TO DO ->
Please return all lines of the data below containing the string "left".

── RECORDS SUPPLIED

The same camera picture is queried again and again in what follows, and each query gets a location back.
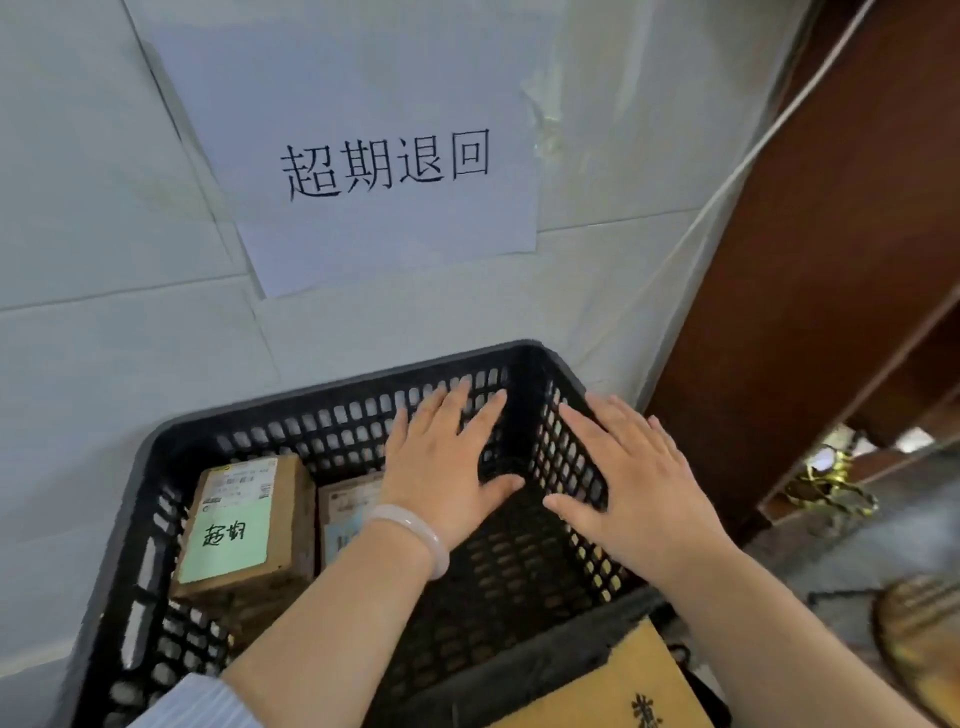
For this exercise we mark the person's left hand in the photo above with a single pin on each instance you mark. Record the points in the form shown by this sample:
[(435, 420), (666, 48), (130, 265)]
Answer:
[(435, 480)]

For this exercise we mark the gold foil ornament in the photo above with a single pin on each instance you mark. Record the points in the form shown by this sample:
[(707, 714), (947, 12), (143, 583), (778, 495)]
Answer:
[(829, 480)]

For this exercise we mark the light blue striped sleeve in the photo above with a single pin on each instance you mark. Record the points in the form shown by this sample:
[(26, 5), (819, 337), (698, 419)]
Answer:
[(202, 709)]

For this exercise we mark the person's right hand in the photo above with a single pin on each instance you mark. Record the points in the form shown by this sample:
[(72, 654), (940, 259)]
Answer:
[(652, 517)]

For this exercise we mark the box with green note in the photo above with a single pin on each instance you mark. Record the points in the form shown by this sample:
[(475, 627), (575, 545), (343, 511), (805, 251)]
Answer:
[(225, 540)]

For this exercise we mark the white paper sign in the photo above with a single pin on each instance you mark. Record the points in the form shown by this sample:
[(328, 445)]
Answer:
[(375, 225)]

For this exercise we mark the black plastic crate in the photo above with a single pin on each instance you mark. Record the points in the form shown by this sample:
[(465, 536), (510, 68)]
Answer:
[(337, 391)]

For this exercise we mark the person's right forearm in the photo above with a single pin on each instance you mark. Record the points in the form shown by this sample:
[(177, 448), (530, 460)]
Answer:
[(787, 660)]

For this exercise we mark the brown wooden cabinet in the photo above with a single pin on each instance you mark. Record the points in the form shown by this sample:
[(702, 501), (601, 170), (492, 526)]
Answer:
[(825, 262)]

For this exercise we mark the box with blue note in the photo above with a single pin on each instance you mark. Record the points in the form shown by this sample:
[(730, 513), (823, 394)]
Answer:
[(349, 499)]

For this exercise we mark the cardboard box black print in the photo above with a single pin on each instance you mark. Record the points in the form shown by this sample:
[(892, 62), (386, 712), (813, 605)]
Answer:
[(600, 690)]

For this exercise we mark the person's left forearm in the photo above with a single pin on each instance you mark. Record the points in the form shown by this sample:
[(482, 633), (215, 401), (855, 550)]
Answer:
[(322, 645)]

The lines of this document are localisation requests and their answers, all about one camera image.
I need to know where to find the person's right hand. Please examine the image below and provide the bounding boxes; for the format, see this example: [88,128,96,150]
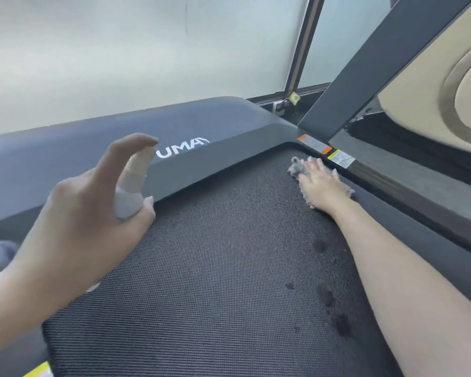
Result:
[298,157,360,218]

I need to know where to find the person's left hand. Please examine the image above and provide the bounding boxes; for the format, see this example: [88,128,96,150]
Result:
[7,133,160,315]

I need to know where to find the grey fluffy cloth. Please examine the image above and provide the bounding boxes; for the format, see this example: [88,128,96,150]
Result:
[286,156,356,210]

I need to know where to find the white blue spray bottle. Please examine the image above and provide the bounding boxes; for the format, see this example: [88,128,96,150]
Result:
[114,147,152,221]

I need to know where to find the dark grey treadmill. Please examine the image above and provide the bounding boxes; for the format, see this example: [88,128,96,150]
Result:
[0,0,471,377]

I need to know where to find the person's right forearm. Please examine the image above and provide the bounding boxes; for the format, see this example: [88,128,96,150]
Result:
[328,202,471,377]

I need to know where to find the beige brown massage chair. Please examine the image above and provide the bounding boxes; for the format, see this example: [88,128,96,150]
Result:
[347,0,471,181]

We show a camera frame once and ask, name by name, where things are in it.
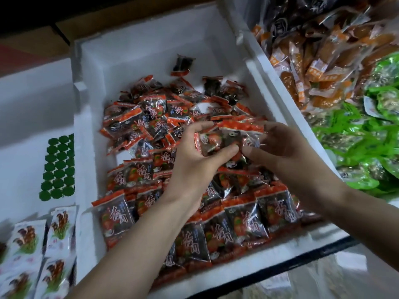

────

SOLUTION ->
For this exercise we mark the person's left hand in the photo above with a single pin on each instance you mark. Record the points in the form shown by this sample:
For this exercise we mark the person's left forearm in the photo above with a single pin on each instance you mark. Record the points in the form shown by this sample:
I need to know where to find the person's left hand. Please examine the image above and provide the bounding boxes; for the format, see this example: [88,128,96,150]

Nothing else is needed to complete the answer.